Bitcoin (BTC) has printed losses across all notable trading sessions, declining by 0.77% in the last 24 hours, 2.5% in the last seven days, 15.8% in the last 30 days, and 16.7% in the last 90 days to trade at $81.5k at press time. However, analysts remain optimistic as they observe bullish patterns in some reliable market metrics.

Bitcoin Price Analysis

Analyzing multiple theses by renowned traders, we found that the Bitcoin price is “still cheap.” In fact, analyst Samson Mow believes that the asset could hit $1 million in 2025, as featured in our recent coverage.
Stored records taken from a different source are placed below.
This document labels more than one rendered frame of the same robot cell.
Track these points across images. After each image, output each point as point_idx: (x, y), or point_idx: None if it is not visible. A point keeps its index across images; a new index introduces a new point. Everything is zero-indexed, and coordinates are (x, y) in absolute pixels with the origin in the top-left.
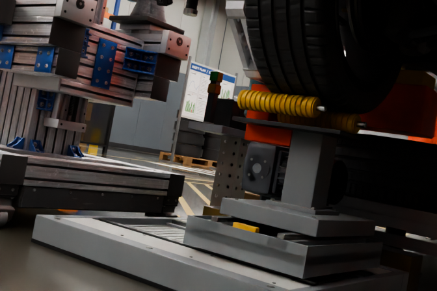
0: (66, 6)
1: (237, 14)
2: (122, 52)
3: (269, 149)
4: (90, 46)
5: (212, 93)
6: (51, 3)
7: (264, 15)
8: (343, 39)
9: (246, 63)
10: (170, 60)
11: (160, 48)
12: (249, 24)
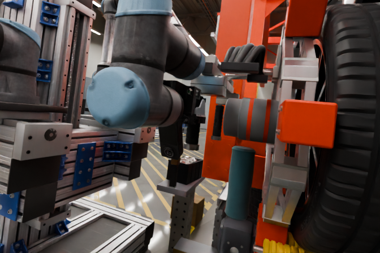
0: (29, 145)
1: (289, 184)
2: (100, 145)
3: (245, 236)
4: (68, 156)
5: (176, 165)
6: (8, 140)
7: (370, 214)
8: None
9: (271, 216)
10: (141, 144)
11: (134, 139)
12: (332, 218)
Bitcoin’s possible rebound is confirmed by the Bitcoin Rainbow Chart, which is represented by a “logarithmic growth curve” with rainbow colors showing its long-term trend. Looking at the movement in the previous two cycles, we found that the curve touched the “Seriously sell!” zone. This has not been the case this cycle, as the curve remains within the “Is this a bubble?” zone. Interestingly, the Relative Strength Index readings also suggest an imitation of the 2021 cycle.

Source: Blockchain Center

In 2017, Bitcoin’s weekly RSI reading stayed above 70 for multiple weeks as the asset made several highs during this period. However, the asset and the RSI recorded a bearish divergence in 2021 before dropping by almost 50%. Later, the market recovered and entered another bearish phase.

In the current market cycle, the RSI has stayed above 70 for a total of six weeks before falling below the neutral zone of 50. Fascinatingly, this mirrors the 2021 correction that saw the asset decline by 50%. A similar decline today could see Bitcoin fall to $54k.

Furthermore, comparing the cycles using the BTC.D, we found that this metric reached nearly multi-month lows during past two cycle tops. Currently, this is on an upswing to levels not seen for four years. Interestingly, this aligns with a recent analysis by CryptoQuant contributor Ibrahim Cesar. In his latest thesis, he predicts that Bitcoin could rebound to hit $180k, believing that the recent movement mirrors previous bull cycles.

> In summary, those investing in Bitcoin at these levels have the potential to gain over 100% in dollar terms without even waiting a year. Buying in the right regions and at the right times can present significant opportunities.

Standard Chartered Position

Speaking on the current trend, Standard Chartered predicts more “bloodbath” as its analysts forecast Bitcoin to make a decisive move below $80k. Multiple factors have been linked to this downward trend, including concerns over inflation, interest rates, and U.S. economic policy.

Standard Chartered also believes that Bitcoin could stage a rebound to hit $500k by 2029. They expect this significant move to be fueled by institutional adoption, hedge funds, and sovereign wealth funds.